:: Directions for this task ::
Reproduce the data that follows in its entirety, character for character.

:: Available data ::

BEGIN

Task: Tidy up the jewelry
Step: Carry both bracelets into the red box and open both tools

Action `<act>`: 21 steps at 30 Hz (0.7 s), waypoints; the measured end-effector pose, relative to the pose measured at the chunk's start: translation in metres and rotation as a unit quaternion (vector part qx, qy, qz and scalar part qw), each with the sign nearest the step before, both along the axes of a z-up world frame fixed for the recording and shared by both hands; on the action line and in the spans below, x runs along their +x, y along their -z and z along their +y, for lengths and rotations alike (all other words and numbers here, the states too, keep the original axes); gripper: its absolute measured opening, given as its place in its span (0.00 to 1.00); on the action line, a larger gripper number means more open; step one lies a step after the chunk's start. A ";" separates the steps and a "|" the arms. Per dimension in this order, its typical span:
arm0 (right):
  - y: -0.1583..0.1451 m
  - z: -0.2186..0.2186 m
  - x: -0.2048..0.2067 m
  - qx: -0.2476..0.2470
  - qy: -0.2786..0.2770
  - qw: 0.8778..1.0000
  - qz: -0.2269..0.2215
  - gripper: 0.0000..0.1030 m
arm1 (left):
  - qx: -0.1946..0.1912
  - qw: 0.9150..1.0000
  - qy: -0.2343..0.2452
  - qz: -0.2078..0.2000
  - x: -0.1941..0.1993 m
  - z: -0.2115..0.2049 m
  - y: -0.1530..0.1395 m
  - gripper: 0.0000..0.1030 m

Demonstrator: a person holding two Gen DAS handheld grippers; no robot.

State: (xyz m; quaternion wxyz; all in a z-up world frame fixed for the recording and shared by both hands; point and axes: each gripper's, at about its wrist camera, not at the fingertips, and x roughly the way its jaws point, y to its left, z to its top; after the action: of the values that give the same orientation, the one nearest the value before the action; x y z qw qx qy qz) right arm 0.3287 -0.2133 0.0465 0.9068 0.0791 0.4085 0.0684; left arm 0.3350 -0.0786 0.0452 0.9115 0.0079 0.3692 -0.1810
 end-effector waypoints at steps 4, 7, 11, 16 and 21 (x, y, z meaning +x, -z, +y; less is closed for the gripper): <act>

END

:: Answer box ::
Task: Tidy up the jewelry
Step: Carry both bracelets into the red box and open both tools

Action `<act>`: 21 steps at 30 Hz (0.7 s), waypoints; the measured end-effector pose, relative to the pose measured at the chunk's start: translation in metres and rotation as a unit quaternion (vector part qx, qy, qz and scalar part qw), each with the sign nearest the step before, both along the axes of a z-up world frame fixed for the recording and shared by both hands; on the action line and in the spans below, x runs along their +x, y along their -z and z along their +y, for lengths and rotations alike (all other words and numbers here, the states too, keep the original axes); gripper: its absolute measured opening, given as its place in its span (0.00 to 1.00); on the action line, a larger gripper number means more open; step one lies a step after the chunk's start. A ";" separates the steps and a "|" the arms. Per dimension in this order, its typical span:
arm0 (right):
  - y: -0.1583..0.1451 m
  - z: -0.2186..0.2186 m
  - x: -0.2048..0.2067 m
  - qx: -0.2476..0.2470
  - qy: -0.2786..0.2770
  - qw: 0.8778..1.0000
  - qz: -0.2269..0.2215
  - gripper: 0.0000..0.1030 m
arm1 (left):
  - qx: -0.1946..0.1912
  - qw: 0.9150..1.0000
  - qy: -0.2343..0.2452
  - qz: -0.2078..0.2000
  - x: -0.1941..0.1993 m
  - z: -0.2115..0.2049 m
  - y: -0.1530..0.1395 m
  - gripper: 0.0000..0.1030 m

Demonstrator: a person holding two Gen DAS handheld grippers; no robot.

State: (xyz m; quaternion wxyz; all in a z-up world frame fixed for the recording and shared by both hands; point and axes: each gripper's, at about its wrist camera, not at the fingertips, and x roughly the way its jaws point, y to its left, z to its top; after the action: of the values that give the same orientation, the one nearest the value before the action; x y z qw qx qy qz) right arm 0.3287 -0.2133 0.0465 0.9068 0.0791 0.4085 0.0684; left arm 0.3350 -0.0786 0.0452 0.9115 0.0079 0.3692 -0.1810
 end-effector waypoints at steps 4, 7, 11, 16 and 21 (x, y, z meaning +x, -z, +y; less is closed for the gripper): <act>

What was asked now has a complete answer.